TASK DIRECTIONS: Every line of the entries below that mentions "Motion" is to be copied out.

== Segment start ==

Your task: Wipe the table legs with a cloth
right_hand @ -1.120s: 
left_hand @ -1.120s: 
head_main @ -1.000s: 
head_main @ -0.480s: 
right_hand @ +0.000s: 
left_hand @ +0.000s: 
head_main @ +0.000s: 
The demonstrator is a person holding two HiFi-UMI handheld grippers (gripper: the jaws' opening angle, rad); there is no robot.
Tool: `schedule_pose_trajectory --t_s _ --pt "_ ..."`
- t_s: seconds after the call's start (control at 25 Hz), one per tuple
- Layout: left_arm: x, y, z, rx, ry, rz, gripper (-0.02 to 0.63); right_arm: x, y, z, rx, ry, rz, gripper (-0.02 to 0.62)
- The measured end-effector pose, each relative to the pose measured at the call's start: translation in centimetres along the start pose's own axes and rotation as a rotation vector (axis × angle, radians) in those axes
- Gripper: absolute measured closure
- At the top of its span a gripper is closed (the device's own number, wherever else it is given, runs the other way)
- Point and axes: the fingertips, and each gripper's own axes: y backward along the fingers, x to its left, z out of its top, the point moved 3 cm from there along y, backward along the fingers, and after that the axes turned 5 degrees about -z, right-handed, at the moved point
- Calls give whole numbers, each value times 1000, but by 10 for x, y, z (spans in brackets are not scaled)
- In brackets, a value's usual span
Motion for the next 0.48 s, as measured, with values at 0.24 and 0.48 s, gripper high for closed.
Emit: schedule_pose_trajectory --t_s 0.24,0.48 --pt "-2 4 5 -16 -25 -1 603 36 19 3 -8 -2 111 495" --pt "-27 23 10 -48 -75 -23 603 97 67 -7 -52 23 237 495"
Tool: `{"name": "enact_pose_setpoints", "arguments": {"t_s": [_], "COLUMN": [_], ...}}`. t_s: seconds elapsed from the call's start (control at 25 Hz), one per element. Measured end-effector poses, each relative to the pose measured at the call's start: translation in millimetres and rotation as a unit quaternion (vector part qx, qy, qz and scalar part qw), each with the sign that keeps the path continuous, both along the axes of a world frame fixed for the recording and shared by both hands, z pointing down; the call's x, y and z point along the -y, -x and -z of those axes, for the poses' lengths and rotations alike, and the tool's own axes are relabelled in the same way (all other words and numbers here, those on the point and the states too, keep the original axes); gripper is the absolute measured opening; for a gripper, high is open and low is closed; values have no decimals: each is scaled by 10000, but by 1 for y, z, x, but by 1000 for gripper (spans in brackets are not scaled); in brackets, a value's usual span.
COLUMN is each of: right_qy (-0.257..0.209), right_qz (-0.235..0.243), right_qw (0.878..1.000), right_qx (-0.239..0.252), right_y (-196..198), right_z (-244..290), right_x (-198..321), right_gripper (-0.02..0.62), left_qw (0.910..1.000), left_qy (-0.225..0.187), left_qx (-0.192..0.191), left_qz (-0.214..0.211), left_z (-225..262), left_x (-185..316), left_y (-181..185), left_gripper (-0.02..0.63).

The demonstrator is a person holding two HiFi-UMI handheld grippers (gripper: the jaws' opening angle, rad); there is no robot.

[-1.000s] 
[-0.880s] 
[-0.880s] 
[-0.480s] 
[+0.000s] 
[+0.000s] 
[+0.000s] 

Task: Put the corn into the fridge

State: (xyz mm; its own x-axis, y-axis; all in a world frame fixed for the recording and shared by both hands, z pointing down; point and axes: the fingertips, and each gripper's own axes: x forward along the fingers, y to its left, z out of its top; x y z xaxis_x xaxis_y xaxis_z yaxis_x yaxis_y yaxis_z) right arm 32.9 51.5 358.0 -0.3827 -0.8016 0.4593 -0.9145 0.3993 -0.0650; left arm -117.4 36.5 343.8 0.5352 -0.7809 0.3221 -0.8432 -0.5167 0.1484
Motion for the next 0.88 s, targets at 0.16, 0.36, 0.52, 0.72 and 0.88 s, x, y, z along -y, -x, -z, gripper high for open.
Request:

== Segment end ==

SOLUTION BELOW:
Motion for the next 0.48 s, as measured, with values at 0.24 and 0.48 s, gripper high for closed.
Motion for the next 0.88 s, targets at 0.16, 0.36, 0.52, 0.72 and 0.88 s, x, y, z along -y, -x, -z, gripper high for open.

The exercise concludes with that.